Sol Spigelman a montré ainsi que les ARN provenant de plusieurs cancers possèdent des analogies avec l'ARN des virus causes des mêmes tumeurs chez la souris. Pour les leucémies, l'ARN trouvé était accompagné d'une enzyme virale caractéristique : la transcriptase-réverse, qui transcrit l'ARN en ADN.

Or, les individus sains ne sont porteurs ni de cet ARN ni de l'enzyme. À l'aide de la transcriptase et des ARN, on a synthétisé des ADN radioactifs, qui ont servi à des tests d'hybridation prouvant qu'il existe des fragments d'ADN viraux dans l'ADN des malades, et non dans l'ADN des sujets sains.

Jumeaux

L'observation déterminante eut lieu avec deux couples de jumeaux (familles différentes), dont l'un, chaque fois, était leucémique. Dans les deux cas, seul le malade portait dans ses ADN des fragments correspondant à l'ADN synthétisé par l'enzyme virale. Il était donc exclu que le composant responsable de cette information génétique ait été présent dans l'œuf unique qui avait donné naissance aux jumeaux. Il avait été contracté séparément par l'un des frères, soit avant, soit après la naissance.

Une nouvelle molécule, l'alpha-fœto-protéine

L'INSERM (Institut national de la santé et de la recherche médicale) a réuni en mars, à Saint-Paul-de-Vence, un colloque sur l'alpha-fœto-protéine. Cette substance, appelée en abrégé AFP, est une molécule très particulière, abondante chez le fœtus et disparaissant presque entièrement après la naissance.

Cancers

En 1963. un chercheur soviétique, Abelev, en induisant en laboratoire des cancers du foie chez la souris, montre que les souris cancéreuses possèdent dans leur sérum de l'AFP, alors qu'on n'en trouve pratiquement jamais chez l'animal adulte sain. Deux ans plus tard, un autre chercheur soviétique, Tatarinov, découvre l'AFP dans des sérums provenant de malades atteints de cancers primitifs du foie. Quelques années plus tard, Abelev la trouve dans certaines tumeurs du testicule.
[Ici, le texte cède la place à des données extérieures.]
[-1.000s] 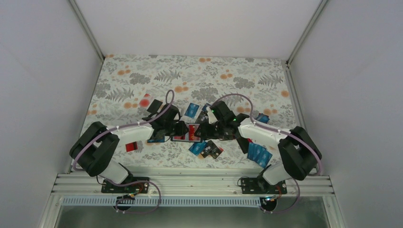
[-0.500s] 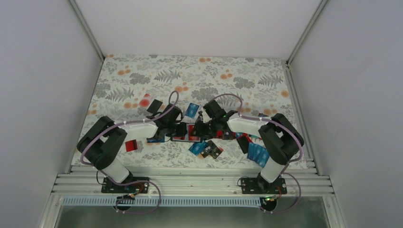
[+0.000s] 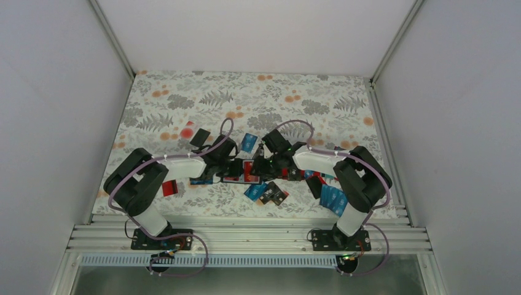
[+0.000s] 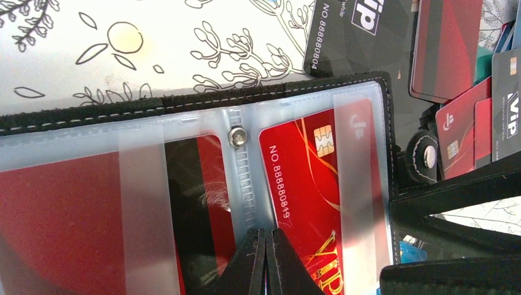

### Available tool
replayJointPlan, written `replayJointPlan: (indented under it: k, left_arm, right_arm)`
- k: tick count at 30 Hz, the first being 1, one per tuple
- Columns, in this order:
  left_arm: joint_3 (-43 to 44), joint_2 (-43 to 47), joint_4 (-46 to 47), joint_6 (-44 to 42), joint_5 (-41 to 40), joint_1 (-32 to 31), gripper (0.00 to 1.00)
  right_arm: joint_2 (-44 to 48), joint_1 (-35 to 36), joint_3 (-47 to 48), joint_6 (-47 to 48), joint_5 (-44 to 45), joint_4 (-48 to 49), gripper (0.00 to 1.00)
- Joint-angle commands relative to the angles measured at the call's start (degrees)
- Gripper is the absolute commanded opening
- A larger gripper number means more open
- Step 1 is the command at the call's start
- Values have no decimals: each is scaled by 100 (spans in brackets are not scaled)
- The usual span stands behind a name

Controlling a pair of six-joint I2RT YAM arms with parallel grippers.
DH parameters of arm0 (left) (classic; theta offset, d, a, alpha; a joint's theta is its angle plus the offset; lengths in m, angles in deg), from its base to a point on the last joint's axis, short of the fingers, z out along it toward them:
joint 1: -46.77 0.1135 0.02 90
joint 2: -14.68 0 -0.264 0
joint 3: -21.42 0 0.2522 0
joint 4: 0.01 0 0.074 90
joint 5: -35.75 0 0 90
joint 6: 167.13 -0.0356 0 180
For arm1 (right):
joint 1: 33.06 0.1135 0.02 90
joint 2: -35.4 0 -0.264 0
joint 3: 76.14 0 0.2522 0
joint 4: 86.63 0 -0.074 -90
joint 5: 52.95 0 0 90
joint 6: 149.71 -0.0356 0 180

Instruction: Put the credit cards into the card holder

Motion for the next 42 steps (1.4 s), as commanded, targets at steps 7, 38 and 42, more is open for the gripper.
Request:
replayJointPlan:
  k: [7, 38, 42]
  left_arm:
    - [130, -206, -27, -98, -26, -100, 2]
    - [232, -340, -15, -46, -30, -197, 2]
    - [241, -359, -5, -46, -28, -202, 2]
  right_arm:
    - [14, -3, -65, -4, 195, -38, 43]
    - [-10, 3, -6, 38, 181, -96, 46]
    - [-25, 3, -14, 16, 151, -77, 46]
De ce fait, l'AFP paraissait offrir un moyen de diagnostic de certaines tumeurs. Des dizaines de milliers d'épreuves de détection furent pratiquées un peu partout dans le monde, notamment par Purves en Afrique du Sud, par Masseyeff au Sénégal et par Uriel en France. On considérait alors l'AFP comme présente normalement chez le fœtus, et chez l'adulte seulement dans deux circonstances pathologiques, le cancer du foie et certaines tumeurs du testicule. Plus récemment, on en a trouvé dans quelques cancers digestifs et même au cours d'hépatites virales.
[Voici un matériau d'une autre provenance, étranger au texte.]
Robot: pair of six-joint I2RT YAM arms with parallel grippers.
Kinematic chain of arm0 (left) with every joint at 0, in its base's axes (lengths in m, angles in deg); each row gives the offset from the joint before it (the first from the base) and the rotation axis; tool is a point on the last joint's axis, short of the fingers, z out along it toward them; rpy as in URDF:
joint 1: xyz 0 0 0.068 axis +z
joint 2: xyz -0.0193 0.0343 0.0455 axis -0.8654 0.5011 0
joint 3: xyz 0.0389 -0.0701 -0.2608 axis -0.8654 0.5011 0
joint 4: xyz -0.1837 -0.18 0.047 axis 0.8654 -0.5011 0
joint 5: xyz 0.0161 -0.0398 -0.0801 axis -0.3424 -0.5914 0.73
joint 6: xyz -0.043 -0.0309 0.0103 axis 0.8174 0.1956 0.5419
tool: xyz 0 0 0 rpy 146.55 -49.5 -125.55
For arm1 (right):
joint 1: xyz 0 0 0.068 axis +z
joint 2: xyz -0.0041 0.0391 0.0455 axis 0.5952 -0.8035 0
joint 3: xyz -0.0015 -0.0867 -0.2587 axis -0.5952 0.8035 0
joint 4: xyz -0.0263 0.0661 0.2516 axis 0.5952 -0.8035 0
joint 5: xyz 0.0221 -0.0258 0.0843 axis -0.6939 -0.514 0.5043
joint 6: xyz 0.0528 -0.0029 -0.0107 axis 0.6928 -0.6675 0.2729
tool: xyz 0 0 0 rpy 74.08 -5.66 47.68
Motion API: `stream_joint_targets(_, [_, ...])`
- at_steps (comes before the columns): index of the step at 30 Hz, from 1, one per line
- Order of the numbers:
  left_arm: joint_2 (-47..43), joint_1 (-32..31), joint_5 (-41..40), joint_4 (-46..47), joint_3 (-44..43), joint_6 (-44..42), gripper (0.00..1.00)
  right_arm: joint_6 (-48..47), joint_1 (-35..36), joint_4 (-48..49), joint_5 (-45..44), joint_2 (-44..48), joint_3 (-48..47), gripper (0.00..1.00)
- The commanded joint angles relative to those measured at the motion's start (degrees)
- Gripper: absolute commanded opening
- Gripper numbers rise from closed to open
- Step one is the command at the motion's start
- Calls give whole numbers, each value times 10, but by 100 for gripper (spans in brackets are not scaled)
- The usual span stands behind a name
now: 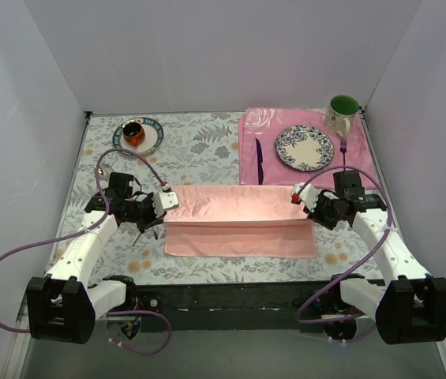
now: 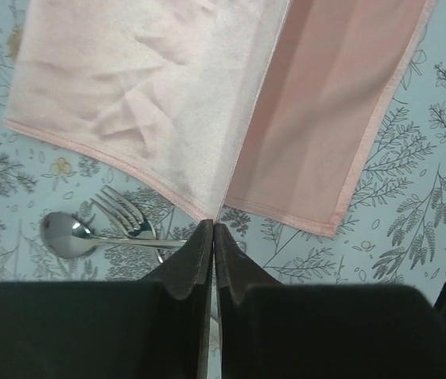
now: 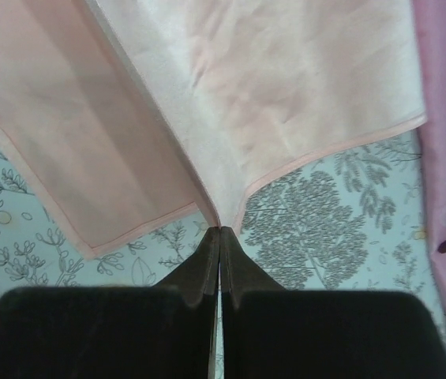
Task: Fold the napkin into a case and place the utensils inside
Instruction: Fold and flatten the napkin into a folded napkin.
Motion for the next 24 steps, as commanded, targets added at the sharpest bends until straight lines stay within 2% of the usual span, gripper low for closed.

Un chercheur américain, Gitlin, a expliqué ces faits en montrant que, chez le fœtus, l'AFP est sécrétée par le sac vitellin, qui enveloppe l'embryon, et par le tube digestif. Chez l'adulte atteint de cancer, ce sont ces mêmes tissus qui se mettent à sécréter de l'AFP, c'est-à-dire le tube digestif, et d'autre part le testicule, dans lequel subsistent des cellules du sac vitellin.

Obstétrique

Différents chercheurs, utilisant une nouvelle méthode de détection extrêmement sensible, viennent de montrer que l'AFP existe à l'état de trace même chez l'adulte sain. Au cours des cancers, elle ne fait donc qu'augmenter considérablement et non pas réapparaître.

En obstétrique, le dosage de l'AFP dans le sang maternel fait ressortir une corrélation entre le taux d'AFP dans le sang et l'âge gestationnel, c'est-à-dire la maturité réelle du fœtus, que le poids du nouveau-né n'indique pas avec précision.

Plus intéressante peut-être encore est l'étude des variations du taux avant la naissance, dans le liquide amniotique ou dans le sérum de la mère. Les teneurs en AFP augmentent dans plusieurs cas où le fœtus est menacé, notamment lorsque son développement est anormal. Le dosage de l'AFP constituerait donc une méthode pour déceler des malformations ou des maladies métaboliques avant la naissance. Certains de ces désordres métaboliques pourraient alors être combattus par un traitement préventif, qui serait moins efficace ou même inopérant s'il intervenait plus tardivement.

L'AFP paraît avoir existé dans le règne animal depuis une époque très reculée de l'évolution, peut-être 400 millions d'années. Elle est la protéine majeure de l'embryon à un stade précoce de son développement. Il est donc vraisemblable qu'elle possède une fonction physiologique. Peut-être se lie-t-elle fortement à certaines hormones œstrogènes, qui sont toxiques pour le fœtus. Celles-ci seraient alors inactivées, et le fœtus serait protégé.